WHAT YOU ARE ASKED TO DO: When a line in the data below includes "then", pick it out and copy it.

DATASET EXTRACT:
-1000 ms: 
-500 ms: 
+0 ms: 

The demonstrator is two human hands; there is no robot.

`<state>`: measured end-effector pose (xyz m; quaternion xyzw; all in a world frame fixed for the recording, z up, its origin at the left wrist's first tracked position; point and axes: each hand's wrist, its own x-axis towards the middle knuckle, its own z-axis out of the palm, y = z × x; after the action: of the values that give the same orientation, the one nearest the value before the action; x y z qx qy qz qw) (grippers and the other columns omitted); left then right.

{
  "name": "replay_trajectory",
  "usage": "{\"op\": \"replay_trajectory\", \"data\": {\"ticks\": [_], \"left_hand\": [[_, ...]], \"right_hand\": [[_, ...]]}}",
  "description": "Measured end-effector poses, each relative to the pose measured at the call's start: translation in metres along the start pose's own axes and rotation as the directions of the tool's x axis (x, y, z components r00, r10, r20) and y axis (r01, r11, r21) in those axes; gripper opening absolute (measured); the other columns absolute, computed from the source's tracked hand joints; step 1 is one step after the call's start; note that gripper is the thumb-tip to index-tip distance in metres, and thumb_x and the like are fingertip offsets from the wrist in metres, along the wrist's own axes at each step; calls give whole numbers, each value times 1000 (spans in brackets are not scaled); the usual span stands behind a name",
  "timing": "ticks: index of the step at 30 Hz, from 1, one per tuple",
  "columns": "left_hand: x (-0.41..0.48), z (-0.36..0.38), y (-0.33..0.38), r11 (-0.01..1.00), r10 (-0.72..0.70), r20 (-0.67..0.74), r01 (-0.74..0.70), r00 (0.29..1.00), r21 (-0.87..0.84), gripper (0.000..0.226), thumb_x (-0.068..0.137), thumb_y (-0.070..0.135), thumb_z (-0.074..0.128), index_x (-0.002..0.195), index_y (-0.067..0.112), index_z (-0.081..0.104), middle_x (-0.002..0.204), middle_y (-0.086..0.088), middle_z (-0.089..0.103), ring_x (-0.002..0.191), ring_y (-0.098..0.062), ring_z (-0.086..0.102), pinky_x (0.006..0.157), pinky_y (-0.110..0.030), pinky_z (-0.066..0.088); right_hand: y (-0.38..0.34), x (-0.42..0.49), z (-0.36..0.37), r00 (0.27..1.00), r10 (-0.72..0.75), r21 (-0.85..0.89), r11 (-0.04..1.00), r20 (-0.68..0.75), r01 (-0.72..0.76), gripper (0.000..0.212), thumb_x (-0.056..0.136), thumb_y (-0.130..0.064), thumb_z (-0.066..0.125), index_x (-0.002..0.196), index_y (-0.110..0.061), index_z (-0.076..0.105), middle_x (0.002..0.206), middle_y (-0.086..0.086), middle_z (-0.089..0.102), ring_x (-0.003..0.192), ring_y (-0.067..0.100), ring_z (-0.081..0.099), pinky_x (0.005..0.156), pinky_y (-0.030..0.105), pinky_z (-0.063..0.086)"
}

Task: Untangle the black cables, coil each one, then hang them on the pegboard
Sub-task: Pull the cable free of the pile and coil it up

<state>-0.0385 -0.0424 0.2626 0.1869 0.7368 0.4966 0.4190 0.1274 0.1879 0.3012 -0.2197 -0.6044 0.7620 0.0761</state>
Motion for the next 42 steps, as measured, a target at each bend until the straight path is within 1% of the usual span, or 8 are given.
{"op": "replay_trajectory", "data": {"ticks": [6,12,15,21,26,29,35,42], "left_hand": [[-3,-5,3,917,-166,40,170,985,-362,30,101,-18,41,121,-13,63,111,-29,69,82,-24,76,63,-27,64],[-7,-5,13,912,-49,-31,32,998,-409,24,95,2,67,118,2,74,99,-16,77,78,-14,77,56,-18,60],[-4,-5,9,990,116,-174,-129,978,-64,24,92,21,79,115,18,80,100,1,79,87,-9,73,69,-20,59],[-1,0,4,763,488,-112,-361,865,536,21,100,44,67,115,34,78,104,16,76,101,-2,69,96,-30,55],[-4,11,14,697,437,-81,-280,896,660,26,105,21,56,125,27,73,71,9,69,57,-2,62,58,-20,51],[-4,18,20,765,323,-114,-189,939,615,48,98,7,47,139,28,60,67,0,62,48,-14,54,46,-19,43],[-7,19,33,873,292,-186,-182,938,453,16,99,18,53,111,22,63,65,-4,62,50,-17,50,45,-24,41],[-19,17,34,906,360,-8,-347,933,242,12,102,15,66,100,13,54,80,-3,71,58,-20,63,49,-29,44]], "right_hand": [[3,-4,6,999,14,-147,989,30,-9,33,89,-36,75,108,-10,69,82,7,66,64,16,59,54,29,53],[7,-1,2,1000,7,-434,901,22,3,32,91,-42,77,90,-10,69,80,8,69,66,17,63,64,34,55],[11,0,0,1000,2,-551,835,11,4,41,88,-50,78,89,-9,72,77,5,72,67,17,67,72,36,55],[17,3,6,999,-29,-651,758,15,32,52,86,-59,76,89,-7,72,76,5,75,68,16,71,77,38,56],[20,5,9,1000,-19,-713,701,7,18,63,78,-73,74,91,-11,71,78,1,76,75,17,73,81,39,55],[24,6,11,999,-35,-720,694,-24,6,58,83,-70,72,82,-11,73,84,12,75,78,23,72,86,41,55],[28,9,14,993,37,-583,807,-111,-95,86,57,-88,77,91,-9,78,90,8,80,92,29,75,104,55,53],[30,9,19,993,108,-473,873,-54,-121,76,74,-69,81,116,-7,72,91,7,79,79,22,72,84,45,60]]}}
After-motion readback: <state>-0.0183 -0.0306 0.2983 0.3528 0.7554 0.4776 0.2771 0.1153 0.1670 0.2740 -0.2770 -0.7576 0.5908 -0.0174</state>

ANSWER FOR THIS EXERCISE:
`<state>`: measured end-effector pose (xyz m; quaternion xyzw; all in a world frame fixed for the recording, z up, its origin at the left wrist's first tracked position; point and axes: each hand's wrist, its own x-axis towards the middle knuckle, its own z-axis out of the palm, y = z × x; after the action: of the values that give the same orientation, the one nearest the value before the action; x y z qx qy qz qw) (grippers and the other columns omitted); left then right.
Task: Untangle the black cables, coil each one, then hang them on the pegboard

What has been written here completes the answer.